The euro made a marginal new two-month low slightly below $1.1840 today.  It has stabilized in the European morning.  A move above $1.1860-$1.1880 would help the technical tone, but a move back above $1.19 may be needed to suggest a low is in place.  There is an option for 2 bln euros at $1.1850 that expires tomorrow.  Sterling is heavier and has not stabilized, making new lows in late morning turnover in London.  It has been sold to almost $1.3770, its lowest level in mid-April.  The intraday momentum studies are over-extended, and a better tone may emerge in North American dealings.  The $1.3800 area offers the initial cap now, and a move above $1.3840 would help the tone.  


The focus is on the US labor market ahead of tomorrow’s June national figures.  Yesterday’s ADP estimate of 692k private-sector jobs growth beat expectations but was marred by an almost 100k downward revision in the May estimate (886k vs. 978k).  Today sees the Challenger Job cuts and the weekly initial jobless claims.  Even if the weekly jobless slip to 388k from 411k as the median forecast in Bloomberg’s survey had it, it would keep the four-week moving average unchanged after falling last week for the first time since April.  Separately, the final manufacturing PMI and ISM manufacturing survey will be released.  Rather than the headline, the market may be more sensitive to the prices paid sub-index, which may have fallen for the second consecutive month.  US auto sales will trickle in over the course of the session.  Projections have gradually eroded and now, according to Bloomberg’s survey, have fallen to a 16.5 mln seasonally adjusted annual pace, down from almost 17 mln in May, which itself less than the lofty 18.5 mln rate seen in April.  

Canada’s economic diary is light today, ahead of tomorrow’s May trade figures and the manufacturing PMI.  Yesterday, Canada reported a smaller than expected contraction in April (-0.3% vs. -0.8% projected), and March’s GDP was revised higher to 1.3% from 1.1%.  Canada reports its June employment data on July 9, a few days ahead of the next central bank meeting.  
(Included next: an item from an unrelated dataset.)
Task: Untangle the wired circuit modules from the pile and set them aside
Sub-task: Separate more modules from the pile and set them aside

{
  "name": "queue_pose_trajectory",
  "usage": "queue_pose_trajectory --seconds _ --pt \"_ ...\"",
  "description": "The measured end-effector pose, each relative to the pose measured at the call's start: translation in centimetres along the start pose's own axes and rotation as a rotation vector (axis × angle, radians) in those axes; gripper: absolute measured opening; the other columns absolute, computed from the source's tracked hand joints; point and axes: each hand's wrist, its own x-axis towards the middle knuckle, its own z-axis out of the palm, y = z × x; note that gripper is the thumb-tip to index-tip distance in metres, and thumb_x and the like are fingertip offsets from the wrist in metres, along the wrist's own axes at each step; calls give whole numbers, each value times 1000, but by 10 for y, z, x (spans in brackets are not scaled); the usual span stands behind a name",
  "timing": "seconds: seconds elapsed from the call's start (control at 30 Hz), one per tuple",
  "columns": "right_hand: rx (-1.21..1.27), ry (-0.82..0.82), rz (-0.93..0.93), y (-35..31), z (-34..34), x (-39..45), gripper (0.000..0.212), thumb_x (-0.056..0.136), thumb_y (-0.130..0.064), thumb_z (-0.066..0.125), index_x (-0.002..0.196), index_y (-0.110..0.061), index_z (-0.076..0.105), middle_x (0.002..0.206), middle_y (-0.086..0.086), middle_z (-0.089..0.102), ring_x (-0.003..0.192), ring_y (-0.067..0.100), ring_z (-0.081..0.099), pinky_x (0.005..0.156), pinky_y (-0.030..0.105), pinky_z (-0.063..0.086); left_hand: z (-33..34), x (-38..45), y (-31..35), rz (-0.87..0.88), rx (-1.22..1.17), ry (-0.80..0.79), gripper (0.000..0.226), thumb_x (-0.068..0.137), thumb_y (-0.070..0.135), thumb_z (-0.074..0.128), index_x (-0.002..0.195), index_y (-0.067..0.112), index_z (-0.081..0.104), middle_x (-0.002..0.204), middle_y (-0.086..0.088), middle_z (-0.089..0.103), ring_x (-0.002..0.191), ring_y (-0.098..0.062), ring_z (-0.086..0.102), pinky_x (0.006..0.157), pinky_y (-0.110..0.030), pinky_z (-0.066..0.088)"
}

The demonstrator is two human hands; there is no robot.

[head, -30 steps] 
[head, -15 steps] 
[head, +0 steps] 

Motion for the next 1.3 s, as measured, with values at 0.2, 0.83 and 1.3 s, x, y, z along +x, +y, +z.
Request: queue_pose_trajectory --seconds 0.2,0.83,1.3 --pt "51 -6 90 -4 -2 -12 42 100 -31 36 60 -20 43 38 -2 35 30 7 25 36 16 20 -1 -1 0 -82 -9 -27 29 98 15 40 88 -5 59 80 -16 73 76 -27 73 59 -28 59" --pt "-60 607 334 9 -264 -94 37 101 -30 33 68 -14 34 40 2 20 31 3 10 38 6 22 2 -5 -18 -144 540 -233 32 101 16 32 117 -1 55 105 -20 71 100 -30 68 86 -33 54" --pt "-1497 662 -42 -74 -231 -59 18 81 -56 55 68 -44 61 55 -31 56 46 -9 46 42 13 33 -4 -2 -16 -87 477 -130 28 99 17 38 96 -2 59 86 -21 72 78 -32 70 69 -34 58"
Mexico reports May worker remittances.  The importance of these may not be fully appreciated.  They are a more important source of hard currency (dollars) than the trade surplus.  Through April, they have averaged almost $3.7 bln a month.  In 2020, the average was nearly $3.4 bln, and in 2019 they averaged a little more than $3 bln.  Through May, the trade surplus averaged $66.5 mln a month.  The surplus averaged $2.8 bln a month in 2020 and a little less than $500 mln a month in 2019.  Mexico will also report the Markit manufacturing PMI and the IMEF surveys for manufacturing and non-manufacturing sectors.  Brazil sees the manufacturing PMI and June trade figures.  Brazil’s trade surplus has averaged $5.4 bln a month through May.  The monthly average was $4.2 bln last year and $2.9 bln in 2019.  

The US dollar continues to hover around CAD1.24. A two-month high was set on June 21 near CAD1.2490.  A downtrend line connecting the January, April, and June highs are found today around CAD1.2465.  There is an option for $320 mln at CAD1.2475 that expires today. Support may be found in the CAD1.2330-CAD1.2350 area.  The dollar broke out of the consolidative triangle pattern yesterday to the upside and is edging a bit higher today to approach MXN20.00.  A move above MXN20.02 can see MXN20.10.  Stronger resistance may be encountered in the MXN20.20-MXN20.22 area.  The greenback pushed above BRL5.0 yesterday for the first time since June 22 but settled below, as Brazil remains one of the favorites of bond fund managers.  The real rose 5% last month, the largest advance of major and emerging market currencies.  It was off about 0.4% for the year through May and is now the top performer year-to-date.